<<<<

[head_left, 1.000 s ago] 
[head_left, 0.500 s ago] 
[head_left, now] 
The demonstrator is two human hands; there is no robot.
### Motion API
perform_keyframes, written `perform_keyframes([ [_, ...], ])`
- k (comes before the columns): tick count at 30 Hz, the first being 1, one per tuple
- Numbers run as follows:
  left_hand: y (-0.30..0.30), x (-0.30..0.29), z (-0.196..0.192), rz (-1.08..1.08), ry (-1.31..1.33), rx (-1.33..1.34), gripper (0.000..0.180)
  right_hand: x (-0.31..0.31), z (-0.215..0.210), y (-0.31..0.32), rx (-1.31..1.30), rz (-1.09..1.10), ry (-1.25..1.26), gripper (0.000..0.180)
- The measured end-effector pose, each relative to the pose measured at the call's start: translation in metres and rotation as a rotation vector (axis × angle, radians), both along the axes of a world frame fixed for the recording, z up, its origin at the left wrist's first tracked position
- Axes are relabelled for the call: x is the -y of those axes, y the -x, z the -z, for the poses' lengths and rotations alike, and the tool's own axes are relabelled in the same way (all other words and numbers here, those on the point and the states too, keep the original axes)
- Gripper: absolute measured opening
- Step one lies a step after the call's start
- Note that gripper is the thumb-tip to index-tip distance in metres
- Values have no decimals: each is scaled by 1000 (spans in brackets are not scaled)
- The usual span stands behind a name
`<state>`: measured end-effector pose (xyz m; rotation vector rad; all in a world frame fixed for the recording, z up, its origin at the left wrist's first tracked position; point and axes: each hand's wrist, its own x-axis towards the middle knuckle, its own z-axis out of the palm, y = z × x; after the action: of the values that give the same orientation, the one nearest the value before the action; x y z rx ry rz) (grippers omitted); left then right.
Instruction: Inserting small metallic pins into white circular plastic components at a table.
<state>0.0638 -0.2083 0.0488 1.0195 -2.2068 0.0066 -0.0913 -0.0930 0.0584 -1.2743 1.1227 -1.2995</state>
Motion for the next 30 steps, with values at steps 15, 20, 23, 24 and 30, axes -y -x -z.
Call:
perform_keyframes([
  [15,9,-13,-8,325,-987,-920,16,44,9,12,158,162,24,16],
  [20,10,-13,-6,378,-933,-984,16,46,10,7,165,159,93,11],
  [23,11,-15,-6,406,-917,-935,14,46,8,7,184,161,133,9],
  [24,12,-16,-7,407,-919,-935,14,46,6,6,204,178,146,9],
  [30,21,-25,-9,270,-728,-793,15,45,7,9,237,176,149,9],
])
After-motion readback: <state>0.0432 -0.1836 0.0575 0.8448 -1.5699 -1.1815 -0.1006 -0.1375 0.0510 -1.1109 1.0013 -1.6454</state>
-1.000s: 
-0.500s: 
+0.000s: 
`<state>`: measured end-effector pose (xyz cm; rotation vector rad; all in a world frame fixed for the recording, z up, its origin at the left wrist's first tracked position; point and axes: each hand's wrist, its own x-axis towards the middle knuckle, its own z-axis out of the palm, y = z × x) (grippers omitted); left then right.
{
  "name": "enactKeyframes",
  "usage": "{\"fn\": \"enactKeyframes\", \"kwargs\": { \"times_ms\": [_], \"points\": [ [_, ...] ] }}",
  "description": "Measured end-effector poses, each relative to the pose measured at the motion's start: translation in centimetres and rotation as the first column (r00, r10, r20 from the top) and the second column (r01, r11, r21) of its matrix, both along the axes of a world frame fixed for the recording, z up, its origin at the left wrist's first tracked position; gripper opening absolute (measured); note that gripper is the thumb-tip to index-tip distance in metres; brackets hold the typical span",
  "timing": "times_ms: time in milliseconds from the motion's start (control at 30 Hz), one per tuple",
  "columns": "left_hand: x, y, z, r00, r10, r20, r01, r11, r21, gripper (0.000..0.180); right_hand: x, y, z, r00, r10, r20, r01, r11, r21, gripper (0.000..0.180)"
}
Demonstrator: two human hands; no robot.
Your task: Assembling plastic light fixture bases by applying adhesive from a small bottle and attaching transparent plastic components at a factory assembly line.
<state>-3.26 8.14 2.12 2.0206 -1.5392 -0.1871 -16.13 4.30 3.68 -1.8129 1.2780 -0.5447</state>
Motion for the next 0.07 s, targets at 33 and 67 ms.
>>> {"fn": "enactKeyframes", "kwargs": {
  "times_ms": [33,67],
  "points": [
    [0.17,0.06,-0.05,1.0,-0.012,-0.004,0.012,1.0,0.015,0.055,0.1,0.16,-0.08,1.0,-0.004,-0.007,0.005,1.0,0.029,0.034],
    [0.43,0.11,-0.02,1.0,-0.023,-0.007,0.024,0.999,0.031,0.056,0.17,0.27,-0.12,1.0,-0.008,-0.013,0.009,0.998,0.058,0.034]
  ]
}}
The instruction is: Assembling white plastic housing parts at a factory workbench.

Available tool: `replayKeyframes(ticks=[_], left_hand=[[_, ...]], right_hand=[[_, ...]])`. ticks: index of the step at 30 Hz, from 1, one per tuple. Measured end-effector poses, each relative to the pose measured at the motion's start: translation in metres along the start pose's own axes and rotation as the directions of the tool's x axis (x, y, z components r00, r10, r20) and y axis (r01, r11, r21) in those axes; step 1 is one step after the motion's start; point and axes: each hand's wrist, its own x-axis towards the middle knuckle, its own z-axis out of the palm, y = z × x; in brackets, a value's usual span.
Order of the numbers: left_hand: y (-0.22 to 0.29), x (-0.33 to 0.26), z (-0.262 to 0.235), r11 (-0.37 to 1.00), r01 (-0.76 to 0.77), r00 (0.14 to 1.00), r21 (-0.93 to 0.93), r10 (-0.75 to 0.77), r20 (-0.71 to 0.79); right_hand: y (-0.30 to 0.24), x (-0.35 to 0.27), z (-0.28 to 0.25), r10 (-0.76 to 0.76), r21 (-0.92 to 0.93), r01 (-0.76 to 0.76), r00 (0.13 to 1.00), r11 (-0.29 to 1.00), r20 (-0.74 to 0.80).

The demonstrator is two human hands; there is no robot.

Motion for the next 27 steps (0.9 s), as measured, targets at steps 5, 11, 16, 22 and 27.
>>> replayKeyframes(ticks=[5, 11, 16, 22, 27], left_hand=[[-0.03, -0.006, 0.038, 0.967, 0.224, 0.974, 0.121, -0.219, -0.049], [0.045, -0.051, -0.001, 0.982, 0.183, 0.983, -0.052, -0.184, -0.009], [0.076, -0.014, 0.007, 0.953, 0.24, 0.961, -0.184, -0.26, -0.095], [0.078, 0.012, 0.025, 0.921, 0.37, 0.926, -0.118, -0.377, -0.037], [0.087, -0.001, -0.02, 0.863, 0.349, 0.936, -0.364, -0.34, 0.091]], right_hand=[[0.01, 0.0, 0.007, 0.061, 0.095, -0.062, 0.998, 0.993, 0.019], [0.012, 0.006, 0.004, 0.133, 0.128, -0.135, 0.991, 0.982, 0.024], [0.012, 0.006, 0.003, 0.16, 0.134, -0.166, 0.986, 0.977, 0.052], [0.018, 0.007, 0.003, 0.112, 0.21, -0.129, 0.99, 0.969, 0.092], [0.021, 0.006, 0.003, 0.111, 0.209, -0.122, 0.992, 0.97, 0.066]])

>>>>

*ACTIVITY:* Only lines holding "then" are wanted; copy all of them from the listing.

*RESULT FOR THIS TASK:*
`<state>`: measured end-effector pose (xyz m; rotation vector rad; all in a world frame fixed for the recording, z up, its origin at the left wrist's first tracked position; point and axes: each hand's wrist, its own x-axis towards the middle knuckle, its own z-axis out of the palm, y = z × x; after the action: of the values that give the same orientation, the one nearest the value before the action; x y z rx ry rz) (grippers omitted); left then right.
`<state>`: measured end-effector pose (xyz cm; rotation vector rad; all in a world frame fixed for the recording, z up, its origin at the left wrist's first tracked position; point and axes: each hand's wrist, its own x-axis towards the middle knuckle, its own z-axis out of the palm, y = z × x) (grippers omitted); left then right.

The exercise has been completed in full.